Return the entries below word for word; no images should appear in the copy.

• **Records**
========

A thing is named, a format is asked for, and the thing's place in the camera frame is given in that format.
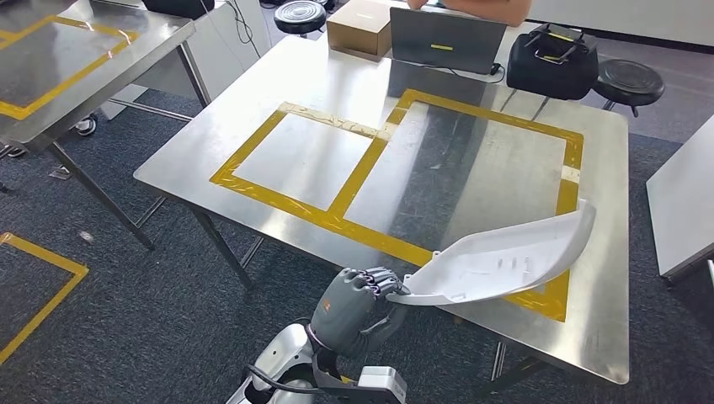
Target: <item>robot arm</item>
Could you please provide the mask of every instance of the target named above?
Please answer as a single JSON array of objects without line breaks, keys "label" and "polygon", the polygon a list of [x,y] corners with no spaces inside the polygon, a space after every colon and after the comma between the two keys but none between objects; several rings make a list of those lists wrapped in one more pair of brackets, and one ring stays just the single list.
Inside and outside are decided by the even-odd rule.
[{"label": "robot arm", "polygon": [[407,306],[396,305],[387,317],[361,329],[375,303],[390,293],[409,293],[392,271],[381,267],[343,269],[322,295],[309,331],[321,346],[339,356],[356,358],[373,351],[403,324],[407,315]]},{"label": "robot arm", "polygon": [[354,404],[403,404],[407,385],[396,370],[365,366],[357,382],[344,382],[338,356],[358,357],[379,348],[404,322],[408,306],[362,329],[377,301],[408,294],[385,268],[343,269],[322,295],[308,326],[290,324],[260,354],[227,404],[311,404],[322,391]]}]

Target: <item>yellow tape rectangle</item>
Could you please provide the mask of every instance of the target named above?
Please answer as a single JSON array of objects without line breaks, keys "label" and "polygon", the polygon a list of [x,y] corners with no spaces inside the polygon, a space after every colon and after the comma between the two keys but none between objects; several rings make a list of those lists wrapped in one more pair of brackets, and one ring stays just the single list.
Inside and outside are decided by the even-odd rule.
[{"label": "yellow tape rectangle", "polygon": [[47,93],[42,94],[35,101],[28,104],[27,106],[22,107],[0,101],[0,114],[7,115],[16,120],[24,120],[25,118],[33,114],[37,109],[40,109],[47,103],[49,103],[57,95],[67,90],[69,87],[71,87],[73,84],[75,84],[82,78],[86,77],[90,72],[94,71],[99,66],[102,66],[106,61],[113,58],[119,52],[124,50],[128,45],[131,45],[131,43],[134,42],[139,36],[138,33],[134,31],[114,29],[103,25],[90,24],[83,21],[76,21],[74,19],[66,19],[64,17],[59,17],[56,15],[49,15],[17,33],[0,31],[0,39],[2,39],[2,41],[0,41],[0,51],[23,39],[25,36],[31,34],[42,26],[53,23],[68,25],[79,29],[96,31],[105,35],[116,36],[120,38],[120,41],[116,45],[108,49],[107,52],[103,53],[103,55],[101,55],[99,58],[74,73],[64,82],[57,84],[57,86],[49,90]]},{"label": "yellow tape rectangle", "polygon": [[[381,130],[367,128],[354,122],[341,120],[340,118],[313,109],[283,103],[238,150],[228,158],[223,166],[210,178],[210,181],[231,191],[256,199],[278,210],[283,210],[304,221],[309,221],[323,229],[422,267],[431,259],[431,251],[344,219],[344,214],[352,204],[355,195],[360,191],[360,188],[376,165],[377,160],[379,160],[381,154],[384,152],[394,131],[401,124],[404,116],[414,102],[435,105],[462,114],[469,114],[486,120],[494,120],[506,125],[512,125],[521,129],[563,139],[565,141],[565,152],[563,153],[562,165],[567,176],[560,181],[557,206],[554,213],[561,215],[575,210],[578,202],[578,183],[574,180],[579,178],[580,163],[583,155],[583,136],[581,134],[531,120],[522,120],[521,118],[495,112],[490,109],[483,109],[475,105],[464,104],[452,99],[422,93],[412,89],[406,90],[398,99],[397,104],[387,117],[384,127]],[[315,206],[275,192],[272,189],[267,189],[243,178],[238,178],[233,174],[238,166],[240,166],[248,155],[255,150],[258,144],[268,136],[270,131],[279,124],[286,114],[298,114],[309,120],[315,120],[325,125],[350,130],[354,133],[372,138],[370,146],[354,167],[347,181],[345,181],[343,187],[327,210],[320,210]],[[543,293],[529,290],[506,296],[504,299],[526,309],[537,311],[543,316],[563,322],[565,321],[567,305],[568,280],[569,272],[566,271],[551,282],[548,282],[544,287]]]},{"label": "yellow tape rectangle", "polygon": [[62,300],[67,297],[69,292],[77,286],[79,281],[82,280],[88,272],[87,267],[70,261],[69,259],[61,257],[51,251],[45,250],[40,246],[36,246],[31,242],[26,242],[25,240],[10,233],[0,235],[0,245],[3,244],[15,247],[33,257],[37,257],[47,263],[51,263],[58,268],[66,270],[73,276],[64,286],[62,286],[60,291],[57,292],[57,294],[54,295],[27,324],[25,324],[20,332],[18,332],[18,334],[10,340],[10,343],[8,343],[3,350],[0,350],[0,364],[3,364],[3,362],[5,362],[5,360],[9,358],[13,352],[15,352],[15,349],[17,349],[20,344],[22,344],[22,342],[24,342],[24,340],[27,339],[27,337],[40,325],[40,323],[42,323],[42,321],[45,320],[45,318],[47,318],[53,310],[55,310],[55,307],[57,307]]}]

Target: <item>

========

• **Task output**
A thing is named, a format is asked for, and the thing's place in the camera frame is given in that format.
Target: <item>robot arm</item>
Could you please provide the mask of every instance of the target named above?
Please answer as a single JSON array of objects without line breaks, keys "label" and "polygon", the polygon a list of [x,y] corners with no spaces inside the polygon, a space after every colon and after the comma between the two keys but none between objects; several rings make a list of those lists wrapped in one more pair of brackets, and one ring stays just the single list.
Inside and outside are decided by the even-odd rule.
[{"label": "robot arm", "polygon": [[407,306],[396,305],[387,317],[361,329],[375,303],[390,293],[409,293],[392,271],[381,267],[343,269],[322,295],[309,331],[321,346],[339,356],[356,358],[373,351],[403,324],[407,315]]},{"label": "robot arm", "polygon": [[354,404],[403,404],[407,385],[396,370],[365,366],[357,382],[344,382],[338,356],[358,357],[379,348],[404,322],[408,306],[362,329],[377,301],[408,294],[385,268],[343,269],[322,295],[308,326],[290,324],[260,354],[227,404],[311,404],[322,391]]}]

Target: <item>yellow tape rectangle</item>
Could you please provide the mask of every instance of the target named above?
Please answer as a single JSON array of objects without line breaks, keys "label" and "polygon", the polygon a list of [x,y] corners with no spaces inside the polygon, a space after every colon and after the comma between the two keys but none between objects; several rings make a list of those lists wrapped in one more pair of brackets, and one ring stays just the single list.
Inside and outside are decided by the even-odd rule.
[{"label": "yellow tape rectangle", "polygon": [[47,93],[42,94],[35,101],[28,104],[27,106],[22,107],[0,101],[0,114],[7,115],[16,120],[24,120],[25,118],[33,114],[37,109],[40,109],[47,103],[49,103],[57,95],[67,90],[69,87],[71,87],[73,84],[75,84],[82,78],[86,77],[90,72],[94,71],[99,66],[102,66],[106,61],[113,58],[119,52],[124,50],[128,45],[131,45],[131,43],[134,42],[139,36],[138,33],[134,31],[114,29],[103,25],[90,24],[83,21],[76,21],[74,19],[66,19],[64,17],[59,17],[56,15],[49,15],[17,33],[0,31],[0,39],[2,39],[2,41],[0,41],[0,51],[23,39],[25,36],[31,34],[42,26],[53,23],[68,25],[79,29],[96,31],[105,35],[116,36],[120,38],[120,41],[116,45],[108,49],[107,52],[103,53],[103,55],[101,55],[99,58],[74,73],[64,82],[57,84],[57,86],[49,90]]},{"label": "yellow tape rectangle", "polygon": [[[381,130],[367,128],[354,122],[341,120],[340,118],[313,109],[283,103],[238,150],[228,158],[223,166],[210,178],[210,181],[231,191],[256,199],[278,210],[283,210],[304,221],[309,221],[323,229],[422,267],[431,259],[431,251],[344,219],[344,214],[352,204],[355,195],[360,191],[360,188],[376,165],[377,160],[379,160],[381,154],[384,152],[394,131],[401,124],[404,116],[414,102],[435,105],[462,114],[469,114],[486,120],[494,120],[506,125],[512,125],[521,129],[563,139],[565,141],[565,152],[563,153],[562,165],[567,176],[560,181],[557,206],[554,213],[561,215],[575,210],[578,202],[578,183],[574,180],[579,178],[580,163],[583,155],[583,136],[581,134],[531,120],[522,120],[521,118],[495,112],[490,109],[483,109],[475,105],[464,104],[452,99],[422,93],[412,89],[406,90],[398,99],[397,104],[387,117],[384,127]],[[315,206],[275,192],[272,189],[267,189],[243,178],[238,178],[233,174],[238,166],[240,166],[248,155],[255,150],[258,144],[268,136],[270,131],[279,124],[286,114],[298,114],[309,120],[315,120],[325,125],[350,130],[354,133],[372,138],[370,146],[354,167],[347,181],[345,181],[343,187],[327,210],[320,210]],[[543,293],[529,290],[506,296],[504,299],[526,309],[537,311],[543,316],[563,322],[565,321],[567,305],[568,280],[569,272],[566,271],[551,282],[548,282],[544,287]]]},{"label": "yellow tape rectangle", "polygon": [[62,300],[67,297],[69,292],[77,286],[79,281],[82,280],[88,272],[87,267],[70,261],[69,259],[61,257],[51,251],[45,250],[40,246],[36,246],[31,242],[26,242],[25,240],[10,233],[0,235],[0,245],[3,244],[15,247],[33,257],[37,257],[47,263],[51,263],[58,268],[66,270],[73,276],[64,286],[62,286],[60,291],[57,292],[57,294],[54,295],[27,324],[25,324],[20,332],[18,332],[18,334],[10,340],[10,343],[8,343],[3,350],[0,350],[0,364],[3,364],[3,362],[5,362],[5,360],[9,358],[13,352],[15,352],[15,349],[17,349],[20,344],[22,344],[22,342],[24,342],[24,340],[27,339],[27,337],[40,325],[40,323],[42,323],[42,321],[45,320],[45,318],[47,318],[53,310],[55,310],[55,307],[57,307]]}]

Target: <item>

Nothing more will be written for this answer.